What to do: Start at the line below containing "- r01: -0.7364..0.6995" and stop at the line containing "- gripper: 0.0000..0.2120". Repeat every line of that stretch exactly, and nothing outside it.

Data excerpts:
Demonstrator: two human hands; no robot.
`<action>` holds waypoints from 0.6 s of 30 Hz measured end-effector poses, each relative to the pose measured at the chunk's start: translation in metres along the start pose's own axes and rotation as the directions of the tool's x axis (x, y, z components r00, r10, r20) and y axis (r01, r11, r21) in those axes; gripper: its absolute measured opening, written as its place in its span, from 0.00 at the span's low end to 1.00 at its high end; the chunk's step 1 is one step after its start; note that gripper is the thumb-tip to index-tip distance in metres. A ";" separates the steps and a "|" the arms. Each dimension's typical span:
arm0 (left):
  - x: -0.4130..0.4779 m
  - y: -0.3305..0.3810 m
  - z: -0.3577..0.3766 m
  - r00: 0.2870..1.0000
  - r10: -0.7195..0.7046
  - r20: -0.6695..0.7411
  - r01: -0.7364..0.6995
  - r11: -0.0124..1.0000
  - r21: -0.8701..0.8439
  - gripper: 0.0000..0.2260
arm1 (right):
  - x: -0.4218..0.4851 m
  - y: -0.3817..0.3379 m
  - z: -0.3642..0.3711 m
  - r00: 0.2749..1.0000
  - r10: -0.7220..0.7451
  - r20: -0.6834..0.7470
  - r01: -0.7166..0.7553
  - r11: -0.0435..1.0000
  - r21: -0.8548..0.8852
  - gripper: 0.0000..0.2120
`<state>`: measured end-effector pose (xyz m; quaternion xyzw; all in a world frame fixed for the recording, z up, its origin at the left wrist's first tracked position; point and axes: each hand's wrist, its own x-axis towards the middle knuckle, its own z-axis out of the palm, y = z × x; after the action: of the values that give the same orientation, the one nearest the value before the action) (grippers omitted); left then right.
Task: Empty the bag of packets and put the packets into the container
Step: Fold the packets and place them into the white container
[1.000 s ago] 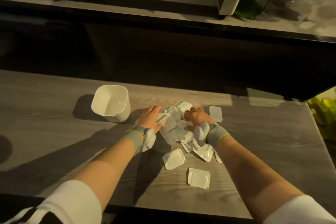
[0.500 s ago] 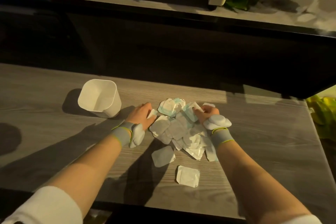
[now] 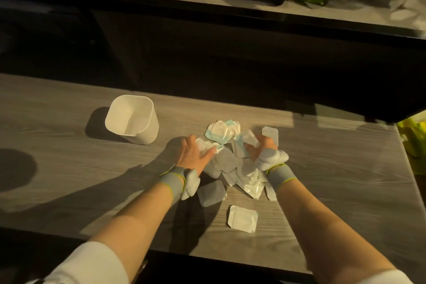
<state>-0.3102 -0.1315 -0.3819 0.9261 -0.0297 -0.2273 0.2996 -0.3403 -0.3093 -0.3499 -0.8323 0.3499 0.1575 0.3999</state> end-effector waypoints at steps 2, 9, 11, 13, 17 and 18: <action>0.000 0.005 0.003 0.998 -0.020 -0.059 0.019 1.000 -0.009 0.21 | -0.001 0.005 -0.004 0.999 0.013 -0.047 -0.010 0.999 0.051 0.19; 0.002 0.005 0.007 0.999 -0.004 0.039 0.000 0.994 0.106 0.21 | -0.011 0.012 0.003 0.994 0.028 -0.106 -0.003 0.974 0.228 0.17; 0.004 0.004 0.006 1.000 -0.007 0.009 0.005 0.985 0.173 0.24 | -0.015 0.011 0.009 0.994 0.028 -0.104 -0.002 0.969 0.248 0.16; 0.007 0.003 0.004 1.000 0.007 -0.006 -0.006 0.986 0.167 0.25 | -0.017 0.011 0.013 0.994 0.017 -0.108 0.010 0.969 0.246 0.16; 0.008 0.005 -0.003 0.998 0.058 0.018 -0.058 0.998 -0.003 0.16 | -0.023 0.006 0.017 0.997 -0.044 -0.066 0.059 0.969 0.239 0.16; 0.006 0.006 -0.005 0.998 0.061 0.014 -0.060 0.996 -0.067 0.14 | -0.024 0.006 0.019 0.997 -0.058 -0.051 0.068 0.969 0.238 0.15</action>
<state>-0.3018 -0.1346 -0.3776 0.9125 -0.0525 -0.2265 0.3366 -0.3613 -0.2861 -0.3520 -0.7918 0.3484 0.0833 0.4947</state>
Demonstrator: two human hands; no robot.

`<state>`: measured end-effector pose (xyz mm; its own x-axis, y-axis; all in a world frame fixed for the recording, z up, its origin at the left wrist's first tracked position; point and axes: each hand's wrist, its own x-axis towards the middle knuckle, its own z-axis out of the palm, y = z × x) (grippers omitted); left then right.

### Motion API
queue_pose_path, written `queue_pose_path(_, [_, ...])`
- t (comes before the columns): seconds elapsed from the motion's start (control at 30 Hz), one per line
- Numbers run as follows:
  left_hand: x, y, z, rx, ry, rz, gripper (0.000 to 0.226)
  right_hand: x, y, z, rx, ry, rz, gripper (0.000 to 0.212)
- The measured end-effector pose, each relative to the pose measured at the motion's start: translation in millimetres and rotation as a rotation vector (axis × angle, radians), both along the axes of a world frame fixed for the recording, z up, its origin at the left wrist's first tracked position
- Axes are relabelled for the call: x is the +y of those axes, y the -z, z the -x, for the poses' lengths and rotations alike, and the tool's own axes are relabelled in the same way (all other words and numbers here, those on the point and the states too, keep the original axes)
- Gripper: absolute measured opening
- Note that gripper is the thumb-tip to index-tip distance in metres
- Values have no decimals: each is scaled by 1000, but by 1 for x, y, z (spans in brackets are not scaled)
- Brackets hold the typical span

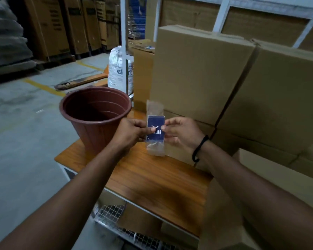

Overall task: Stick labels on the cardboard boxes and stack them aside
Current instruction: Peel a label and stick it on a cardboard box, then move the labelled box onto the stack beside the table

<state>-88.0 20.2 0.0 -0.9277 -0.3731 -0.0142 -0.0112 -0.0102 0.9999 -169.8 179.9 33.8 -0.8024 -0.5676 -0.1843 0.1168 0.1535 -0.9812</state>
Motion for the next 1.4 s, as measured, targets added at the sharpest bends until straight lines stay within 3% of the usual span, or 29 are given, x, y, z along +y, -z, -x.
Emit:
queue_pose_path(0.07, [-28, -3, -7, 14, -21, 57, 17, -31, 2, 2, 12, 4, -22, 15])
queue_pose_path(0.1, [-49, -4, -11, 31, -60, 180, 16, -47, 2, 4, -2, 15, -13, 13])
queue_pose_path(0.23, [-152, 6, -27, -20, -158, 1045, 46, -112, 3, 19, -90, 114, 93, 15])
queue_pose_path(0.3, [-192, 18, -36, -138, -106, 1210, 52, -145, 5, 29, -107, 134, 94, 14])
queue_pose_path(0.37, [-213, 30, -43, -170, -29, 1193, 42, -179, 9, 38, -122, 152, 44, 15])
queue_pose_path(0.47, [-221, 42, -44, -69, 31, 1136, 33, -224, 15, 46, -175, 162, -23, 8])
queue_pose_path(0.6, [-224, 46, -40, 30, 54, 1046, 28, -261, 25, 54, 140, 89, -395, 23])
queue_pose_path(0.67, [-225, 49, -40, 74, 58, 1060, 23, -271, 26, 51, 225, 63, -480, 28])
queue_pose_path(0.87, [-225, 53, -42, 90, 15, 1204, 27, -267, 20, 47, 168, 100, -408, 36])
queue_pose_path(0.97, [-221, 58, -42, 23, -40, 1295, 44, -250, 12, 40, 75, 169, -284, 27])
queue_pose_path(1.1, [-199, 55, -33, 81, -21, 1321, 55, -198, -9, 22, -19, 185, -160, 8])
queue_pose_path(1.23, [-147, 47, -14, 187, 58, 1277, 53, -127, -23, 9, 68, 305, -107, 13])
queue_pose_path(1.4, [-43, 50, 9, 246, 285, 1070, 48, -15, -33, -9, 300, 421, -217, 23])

Exercise answer:
  - r01: -0.7364..0.6995
  - r11: -0.0124..1.0000
  - r21: -0.8701..0.8439
  - gripper: 0.0000..0.2260
arm1 (right):
  - x: -0.4218..0.4851 m
  - y: -0.3817..0.3379 m
  - z: -0.3642..0.3711 m
  - r00: 0.2749..1.0000
  - r10: -0.7220..0.7451
  - r20: -0.6834..0.7470
  - r01: -0.7166..0.7553
  - r11: -0.0435..1.0000
  - r21: -0.8548..0.8852
  - gripper: 0.0000..0.2120

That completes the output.